◆ **THE TASK**:
Locate the lines of the listing below that hold "things", then copy each of them.

##### DATA FOR PROCESSING #####

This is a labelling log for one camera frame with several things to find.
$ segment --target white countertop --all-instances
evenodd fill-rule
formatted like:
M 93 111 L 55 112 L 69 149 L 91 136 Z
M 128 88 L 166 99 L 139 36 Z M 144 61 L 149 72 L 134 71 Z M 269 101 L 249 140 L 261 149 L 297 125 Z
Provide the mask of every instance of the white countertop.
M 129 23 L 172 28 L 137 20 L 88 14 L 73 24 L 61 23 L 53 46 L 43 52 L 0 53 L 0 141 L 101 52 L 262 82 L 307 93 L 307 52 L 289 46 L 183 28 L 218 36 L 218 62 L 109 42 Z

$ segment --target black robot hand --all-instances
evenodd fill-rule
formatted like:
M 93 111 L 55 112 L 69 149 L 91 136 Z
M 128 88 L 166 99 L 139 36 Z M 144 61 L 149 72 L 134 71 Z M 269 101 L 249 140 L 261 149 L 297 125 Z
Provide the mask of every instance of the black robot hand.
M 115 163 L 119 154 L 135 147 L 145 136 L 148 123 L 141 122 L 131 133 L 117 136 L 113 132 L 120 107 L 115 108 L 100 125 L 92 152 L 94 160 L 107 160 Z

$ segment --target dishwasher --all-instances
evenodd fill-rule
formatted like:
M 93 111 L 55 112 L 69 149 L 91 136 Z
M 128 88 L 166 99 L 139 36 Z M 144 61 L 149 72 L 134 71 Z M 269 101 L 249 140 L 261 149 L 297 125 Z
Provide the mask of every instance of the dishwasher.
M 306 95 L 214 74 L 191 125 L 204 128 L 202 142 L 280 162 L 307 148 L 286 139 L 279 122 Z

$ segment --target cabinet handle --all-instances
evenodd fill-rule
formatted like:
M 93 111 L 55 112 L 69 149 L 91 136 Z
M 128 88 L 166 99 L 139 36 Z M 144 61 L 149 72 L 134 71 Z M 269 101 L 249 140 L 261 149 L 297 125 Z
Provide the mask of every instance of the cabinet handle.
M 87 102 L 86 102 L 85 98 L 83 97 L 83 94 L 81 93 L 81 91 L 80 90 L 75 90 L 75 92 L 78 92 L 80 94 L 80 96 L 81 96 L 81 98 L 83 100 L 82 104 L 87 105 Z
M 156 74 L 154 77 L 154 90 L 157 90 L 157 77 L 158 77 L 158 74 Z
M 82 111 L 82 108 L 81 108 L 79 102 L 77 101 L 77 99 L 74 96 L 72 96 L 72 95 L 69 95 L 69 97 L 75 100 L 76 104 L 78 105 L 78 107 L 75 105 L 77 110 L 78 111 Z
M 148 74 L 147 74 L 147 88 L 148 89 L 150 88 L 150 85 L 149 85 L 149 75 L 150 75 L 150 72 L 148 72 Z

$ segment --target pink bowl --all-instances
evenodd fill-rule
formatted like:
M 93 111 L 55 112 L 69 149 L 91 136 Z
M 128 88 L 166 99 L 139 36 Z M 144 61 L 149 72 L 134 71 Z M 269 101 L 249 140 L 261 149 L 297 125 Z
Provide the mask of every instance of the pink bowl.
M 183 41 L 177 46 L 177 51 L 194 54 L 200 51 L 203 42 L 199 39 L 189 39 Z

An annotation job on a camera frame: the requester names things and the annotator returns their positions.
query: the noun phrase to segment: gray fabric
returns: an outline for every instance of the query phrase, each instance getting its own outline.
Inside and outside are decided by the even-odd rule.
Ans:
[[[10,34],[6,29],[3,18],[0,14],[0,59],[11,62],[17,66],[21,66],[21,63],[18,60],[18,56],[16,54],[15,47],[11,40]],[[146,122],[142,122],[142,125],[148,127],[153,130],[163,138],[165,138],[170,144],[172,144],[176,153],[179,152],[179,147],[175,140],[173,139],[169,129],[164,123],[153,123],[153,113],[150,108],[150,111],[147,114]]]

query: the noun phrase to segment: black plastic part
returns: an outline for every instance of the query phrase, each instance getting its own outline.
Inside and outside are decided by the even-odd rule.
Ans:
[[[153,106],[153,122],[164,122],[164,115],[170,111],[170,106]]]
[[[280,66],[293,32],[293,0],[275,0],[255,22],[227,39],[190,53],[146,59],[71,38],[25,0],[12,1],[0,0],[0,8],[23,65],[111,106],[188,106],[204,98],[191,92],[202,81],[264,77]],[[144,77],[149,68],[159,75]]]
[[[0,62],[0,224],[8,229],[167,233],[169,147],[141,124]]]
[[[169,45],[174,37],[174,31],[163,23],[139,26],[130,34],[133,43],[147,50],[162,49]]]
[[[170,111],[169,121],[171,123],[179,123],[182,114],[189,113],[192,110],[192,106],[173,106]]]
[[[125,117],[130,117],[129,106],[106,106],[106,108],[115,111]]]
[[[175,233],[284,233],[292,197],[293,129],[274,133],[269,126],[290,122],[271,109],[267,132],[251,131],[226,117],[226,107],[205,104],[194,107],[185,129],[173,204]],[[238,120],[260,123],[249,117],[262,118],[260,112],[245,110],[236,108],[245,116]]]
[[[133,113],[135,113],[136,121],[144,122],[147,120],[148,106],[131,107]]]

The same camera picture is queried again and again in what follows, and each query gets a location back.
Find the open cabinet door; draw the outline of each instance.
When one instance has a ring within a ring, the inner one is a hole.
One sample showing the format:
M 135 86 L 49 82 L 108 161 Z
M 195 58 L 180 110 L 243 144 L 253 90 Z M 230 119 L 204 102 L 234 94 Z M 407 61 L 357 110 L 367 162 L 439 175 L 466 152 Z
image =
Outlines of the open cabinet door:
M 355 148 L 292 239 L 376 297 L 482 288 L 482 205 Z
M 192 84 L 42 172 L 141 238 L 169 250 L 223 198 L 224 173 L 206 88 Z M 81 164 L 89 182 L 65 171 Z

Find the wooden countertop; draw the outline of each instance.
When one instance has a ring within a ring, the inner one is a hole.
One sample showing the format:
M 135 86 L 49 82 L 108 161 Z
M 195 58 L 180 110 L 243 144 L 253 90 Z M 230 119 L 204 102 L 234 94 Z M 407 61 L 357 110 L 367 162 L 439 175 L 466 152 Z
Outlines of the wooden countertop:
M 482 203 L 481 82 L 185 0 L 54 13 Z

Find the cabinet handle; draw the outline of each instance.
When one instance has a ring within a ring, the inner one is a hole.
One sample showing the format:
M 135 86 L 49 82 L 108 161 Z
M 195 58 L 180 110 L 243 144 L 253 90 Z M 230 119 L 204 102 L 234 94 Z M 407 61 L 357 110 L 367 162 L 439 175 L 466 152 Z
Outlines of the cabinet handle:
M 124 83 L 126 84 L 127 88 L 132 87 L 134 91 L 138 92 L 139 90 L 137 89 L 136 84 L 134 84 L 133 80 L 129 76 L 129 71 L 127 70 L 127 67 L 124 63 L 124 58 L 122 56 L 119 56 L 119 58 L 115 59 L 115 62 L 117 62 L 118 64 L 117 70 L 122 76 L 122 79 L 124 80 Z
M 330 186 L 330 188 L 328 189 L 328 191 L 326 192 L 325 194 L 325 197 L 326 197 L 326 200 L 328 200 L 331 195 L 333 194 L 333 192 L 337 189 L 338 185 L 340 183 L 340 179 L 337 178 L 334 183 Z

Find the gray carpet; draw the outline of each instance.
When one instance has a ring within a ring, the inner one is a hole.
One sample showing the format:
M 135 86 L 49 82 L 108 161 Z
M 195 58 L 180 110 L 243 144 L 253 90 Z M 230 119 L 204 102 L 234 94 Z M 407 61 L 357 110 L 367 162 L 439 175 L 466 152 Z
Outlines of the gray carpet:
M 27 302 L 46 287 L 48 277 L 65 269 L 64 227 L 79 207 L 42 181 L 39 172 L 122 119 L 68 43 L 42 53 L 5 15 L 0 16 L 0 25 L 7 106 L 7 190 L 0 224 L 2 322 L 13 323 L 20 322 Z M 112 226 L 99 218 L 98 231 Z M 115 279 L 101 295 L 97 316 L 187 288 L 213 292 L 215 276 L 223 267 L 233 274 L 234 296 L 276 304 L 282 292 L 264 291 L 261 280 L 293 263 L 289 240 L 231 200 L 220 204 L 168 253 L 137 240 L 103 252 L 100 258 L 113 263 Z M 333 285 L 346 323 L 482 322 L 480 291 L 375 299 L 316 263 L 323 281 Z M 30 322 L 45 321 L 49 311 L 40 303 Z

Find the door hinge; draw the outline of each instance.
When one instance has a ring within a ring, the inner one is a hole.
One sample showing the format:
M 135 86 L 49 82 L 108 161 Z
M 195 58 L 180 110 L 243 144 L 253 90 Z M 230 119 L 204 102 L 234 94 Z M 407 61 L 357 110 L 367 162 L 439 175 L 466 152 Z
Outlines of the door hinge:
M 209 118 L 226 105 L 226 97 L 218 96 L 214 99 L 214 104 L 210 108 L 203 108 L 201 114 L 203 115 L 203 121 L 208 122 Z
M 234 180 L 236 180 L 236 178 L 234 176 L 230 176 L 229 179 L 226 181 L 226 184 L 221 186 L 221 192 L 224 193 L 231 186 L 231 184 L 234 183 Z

#####

◆ **ANSWER TO THE PROBLEM**:
This is a labelling log for one camera frame with several things to find.
An annotation job on a camera frame: the requester names things and the annotator returns their positions.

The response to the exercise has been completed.